Saturday, January 8, 2011

One A Week Reviews #1: Frenemy

Welcome to 2011's run of One A Week Reviews. While last year I did tend to get a little behind on them (little? HA!) last year. This is a new year with a fresh start and I'm hitting the ground running. First off, let me route you AWAY from this wrongly advertised stinker, reviewed for dvdsnapshot.com!

FRENEMY
 
OFFICIAL SYNOPSIS

After a group of friends witness a horrifying crime, they wonder how they were lucky enough to escape, unharmed, while one friend did not. Through this self-discovery they start to understand the meaning of their own hilarious yet twisted fate. As their time starts to run out, the chance for redemption isn't too far behind.

OUR TAKE
Frenemy – once known as Little Fish, Strange Pond – opens with a scene of banter between Matthew Modine and Callum Blue so gratingly obtuse that if you bail out there, no one will blame you. Their characters, Mr. Jack and Sweet Stephan, have wandered in whole cloth from some awful undergraduate's Master Thesis play for two, layering one non sequiturs with little rhyme or reason like a psychotic Mutt and Jeff. They bring their detached banter to an adult video store run by Zach Gailfinakis. This leads to a hold-up, evidently by a bad stand-up comedian, and a never-ending, meandering debate of the meanings of life, death and evil. While Matthew Modine is usually a compelling actor, not even he can hold this nonsense together. He and Blue, lunatics bantering away, wear out their welcome early in the proceedings, making 80 minutes feel considerably longer. Adam Baldwin fares a little better as the police officer who briefly comes into their lives to save, then hunt them.
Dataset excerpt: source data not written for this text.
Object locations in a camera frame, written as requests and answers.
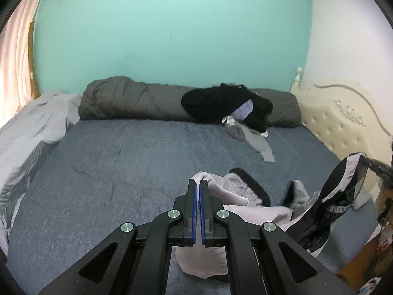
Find bed with blue sheet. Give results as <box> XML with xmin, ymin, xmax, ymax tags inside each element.
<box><xmin>6</xmin><ymin>118</ymin><xmax>381</xmax><ymax>295</ymax></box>

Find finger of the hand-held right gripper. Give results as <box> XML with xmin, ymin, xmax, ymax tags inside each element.
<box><xmin>360</xmin><ymin>154</ymin><xmax>381</xmax><ymax>173</ymax></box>

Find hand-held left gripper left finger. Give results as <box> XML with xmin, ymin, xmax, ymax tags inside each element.
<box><xmin>38</xmin><ymin>178</ymin><xmax>199</xmax><ymax>295</ymax></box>

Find pink curtain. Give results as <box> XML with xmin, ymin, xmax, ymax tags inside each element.
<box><xmin>0</xmin><ymin>0</ymin><xmax>40</xmax><ymax>126</ymax></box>

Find wooden window frame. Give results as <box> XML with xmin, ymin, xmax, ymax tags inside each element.
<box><xmin>28</xmin><ymin>21</ymin><xmax>41</xmax><ymax>98</ymax></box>

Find cream tufted headboard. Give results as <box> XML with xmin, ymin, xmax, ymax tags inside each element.
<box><xmin>290</xmin><ymin>67</ymin><xmax>393</xmax><ymax>203</ymax></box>

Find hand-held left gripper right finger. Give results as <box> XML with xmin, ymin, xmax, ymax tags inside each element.
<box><xmin>199</xmin><ymin>180</ymin><xmax>357</xmax><ymax>295</ymax></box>

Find black garment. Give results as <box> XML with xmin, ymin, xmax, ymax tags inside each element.
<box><xmin>181</xmin><ymin>83</ymin><xmax>274</xmax><ymax>133</ymax></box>

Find dark grey rolled duvet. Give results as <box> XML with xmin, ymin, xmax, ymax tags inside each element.
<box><xmin>78</xmin><ymin>76</ymin><xmax>302</xmax><ymax>129</ymax></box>

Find light grey blanket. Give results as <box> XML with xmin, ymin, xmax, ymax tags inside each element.
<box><xmin>0</xmin><ymin>90</ymin><xmax>82</xmax><ymax>246</ymax></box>

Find grey pants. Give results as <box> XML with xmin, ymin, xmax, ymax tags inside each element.
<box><xmin>226</xmin><ymin>124</ymin><xmax>276</xmax><ymax>163</ymax></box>

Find pale blue cloth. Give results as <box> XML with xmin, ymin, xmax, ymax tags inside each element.
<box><xmin>236</xmin><ymin>100</ymin><xmax>255</xmax><ymax>120</ymax></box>

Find grey jacket with black trim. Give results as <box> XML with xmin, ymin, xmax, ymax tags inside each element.
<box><xmin>175</xmin><ymin>152</ymin><xmax>368</xmax><ymax>275</ymax></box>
Throughout the film there are weird fade-outs to subplots that feel as tenuously connected as the digressions in a David Lynch film. This whole feature feels like a little too much Lynch and Tarrantino were watched during it's making. The twists at the end are unsurprising, and considering how absurdist the whole trip is, aren't even necessary.

Gregory Dark, director of many a porn film as part of The Dark Brothers and many Cinemax classics as Gregory Hippolyte, crafts an ominous, absurd psychodrama billed as a comedy with a big picture of Galifinakis on the cover because he's currently "hot." This packaging is as misleading as the official synopsis above. It comes nowhere near capturing the actual tone of this odd movie. Dark's been directing (in one genre or another) since the early 1980s, but Frenemy feels like a first feature from someone who overdosed on film school.

EXTRAS
Frenemy is presented in 16x9 Widescreen with 5.1 Dolby Digital English Audio. Subtitles are available in English and Spanish, and there are some trailers.

CONCLUSION
Packaged as a "comedy" to exploit the fame of Zach Galifinakis, this oddball drama is more a weird, disjointed vehicle for Matthew Modine. Frenemy is dark and offputting, a must-see only if absolutely nothing else is available for viewing. AVOID.